Hi all, I’ve been venturing for months in this amazing self-hosted hobby and for the last couple of days I’m reading and trying to understand kubernetes a bit more, I’ve followed this article :
that helps you set up the lightweight Kubernetes version (K3s) and use Portainer as your management dashboard, and it works flawlessly, as you guys can see I’m just using two nodes at the moment.
And I’m using “helm” to install packages and the site ArtifactHUB to get ready to use repository to add into portainer Helm section (still in beta) but works flawlessly, I’ve installed some packages and the apps works just as I expected, but there’s seem to be a shortage of ready to use repository as it’s the case with docker alone, like with Plex the only way I got plex running in K3s is with KubeSail with offers an unofficial apps section that includes plex and tons of other well known apps, but strangely enough there are labeled unofficial but still works perfect when installed, but portainer would label all apps installed from KubeSail as external.
Now I think I get the use of kubernetes, it’s to have several nodes to use as recourses for your apps and also like a load balance if one node fails your services/apps can keep on running? (like raid for harddisks?)
All tough it was fun learning atleast the basic of Kubernetes with my two nodes, is it really necessary to go full blown out with only kubernetes? Or is Docker just fine for the majority of us homelad self hosted folks?
And is what I’m learning here the same in enterprise environments? Atleast the basics?
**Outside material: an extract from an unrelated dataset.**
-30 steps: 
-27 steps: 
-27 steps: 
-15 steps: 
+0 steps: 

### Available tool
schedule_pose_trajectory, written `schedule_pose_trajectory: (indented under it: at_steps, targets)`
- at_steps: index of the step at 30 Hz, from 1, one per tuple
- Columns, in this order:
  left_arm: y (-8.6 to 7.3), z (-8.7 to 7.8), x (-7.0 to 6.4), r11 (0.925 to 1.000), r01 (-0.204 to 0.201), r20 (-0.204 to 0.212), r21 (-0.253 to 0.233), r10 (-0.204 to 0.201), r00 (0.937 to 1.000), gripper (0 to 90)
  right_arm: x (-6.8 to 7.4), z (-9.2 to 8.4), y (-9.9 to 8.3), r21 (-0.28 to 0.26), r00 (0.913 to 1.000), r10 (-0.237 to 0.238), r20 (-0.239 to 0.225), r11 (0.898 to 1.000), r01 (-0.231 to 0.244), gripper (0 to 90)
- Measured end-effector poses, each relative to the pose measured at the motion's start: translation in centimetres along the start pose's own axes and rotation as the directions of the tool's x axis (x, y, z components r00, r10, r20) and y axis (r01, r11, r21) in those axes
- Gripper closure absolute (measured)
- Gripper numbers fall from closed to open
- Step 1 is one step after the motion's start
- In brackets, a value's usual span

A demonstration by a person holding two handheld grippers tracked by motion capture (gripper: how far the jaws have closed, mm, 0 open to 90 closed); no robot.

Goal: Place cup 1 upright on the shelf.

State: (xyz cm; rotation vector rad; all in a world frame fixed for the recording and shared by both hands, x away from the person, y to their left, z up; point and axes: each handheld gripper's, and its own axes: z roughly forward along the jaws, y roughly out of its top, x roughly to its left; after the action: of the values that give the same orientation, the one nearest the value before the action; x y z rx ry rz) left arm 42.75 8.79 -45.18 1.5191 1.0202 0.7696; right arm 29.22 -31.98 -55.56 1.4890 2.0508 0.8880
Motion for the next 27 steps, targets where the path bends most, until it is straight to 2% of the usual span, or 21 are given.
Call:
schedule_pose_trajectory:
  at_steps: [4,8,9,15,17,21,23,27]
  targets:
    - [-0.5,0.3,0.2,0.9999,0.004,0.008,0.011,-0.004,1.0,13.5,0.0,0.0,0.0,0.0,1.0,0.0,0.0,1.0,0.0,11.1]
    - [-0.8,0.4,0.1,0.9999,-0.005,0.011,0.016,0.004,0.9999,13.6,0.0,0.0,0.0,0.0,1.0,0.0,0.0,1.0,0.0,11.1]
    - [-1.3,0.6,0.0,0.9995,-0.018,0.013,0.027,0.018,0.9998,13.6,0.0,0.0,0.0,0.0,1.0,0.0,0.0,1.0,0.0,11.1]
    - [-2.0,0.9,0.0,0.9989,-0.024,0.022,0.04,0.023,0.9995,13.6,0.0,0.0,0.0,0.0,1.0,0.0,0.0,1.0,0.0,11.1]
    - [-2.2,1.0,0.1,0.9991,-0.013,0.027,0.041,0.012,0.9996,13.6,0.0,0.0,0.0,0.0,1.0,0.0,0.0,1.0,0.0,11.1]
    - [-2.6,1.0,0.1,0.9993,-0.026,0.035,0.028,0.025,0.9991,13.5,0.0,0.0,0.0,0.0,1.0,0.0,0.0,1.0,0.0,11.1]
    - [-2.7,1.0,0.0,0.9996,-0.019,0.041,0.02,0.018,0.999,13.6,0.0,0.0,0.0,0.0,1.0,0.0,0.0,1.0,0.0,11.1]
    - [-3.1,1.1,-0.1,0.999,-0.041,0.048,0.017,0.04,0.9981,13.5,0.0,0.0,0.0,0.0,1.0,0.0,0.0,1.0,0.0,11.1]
K8s can allow you to build a reliable and mostly self sufficient suite of tools for your home lab. There is a lot of upfront cost to get there. However, I’d argue k8s isn’t actually all that more complex than running individual docker containers. In both cases you need to have an understanding of networking, containers, proxies, databases, and declarative config of some form or another. K8s just provides primitives that make it really easy to build more complex container projects up declaratively. It doesn’t mean it has to be complex. I run 5 or 6 different services with individual backing Postgres DBs. I source the containers from docker hub just like you would in docker. Certbot will auto deploy certs for any service I set up this way. HA proxy will auto add domains and upstreams for them too. When I want to setup a new service I often just copy and paste an existing service manifest and do a find and replace with a new service name. At that point I can usually just apply the manifest and wait 5 min. My service will be up, available on the internet, and already have SSL certs.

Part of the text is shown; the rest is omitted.